• About this task:
Your answer must be an exact copy of the records below.

++++ Data shown

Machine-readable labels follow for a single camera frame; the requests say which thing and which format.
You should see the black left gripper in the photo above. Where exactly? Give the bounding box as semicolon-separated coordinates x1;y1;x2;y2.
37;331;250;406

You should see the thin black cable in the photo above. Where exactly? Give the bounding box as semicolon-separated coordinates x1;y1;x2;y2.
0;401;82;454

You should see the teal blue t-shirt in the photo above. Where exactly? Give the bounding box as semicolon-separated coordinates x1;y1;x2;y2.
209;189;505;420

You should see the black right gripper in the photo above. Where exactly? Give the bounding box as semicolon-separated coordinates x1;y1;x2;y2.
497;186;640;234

++++++++

• Expected answer:
Machine-readable labels follow for a single camera frame; the requests say which thing and which format.
You should see the black left gripper in the photo above. Where exactly? Give the bounding box as semicolon-separated coordinates x1;y1;x2;y2.
37;331;250;406

You should see the thin black cable in the photo above. Where exactly? Give the bounding box as semicolon-separated coordinates x1;y1;x2;y2.
0;401;82;454

You should see the teal blue t-shirt in the photo above. Where exactly? Give the bounding box as semicolon-separated coordinates x1;y1;x2;y2.
209;189;505;420

You should see the black right gripper in the photo above. Where exactly? Give the bounding box as semicolon-separated coordinates x1;y1;x2;y2.
497;186;640;234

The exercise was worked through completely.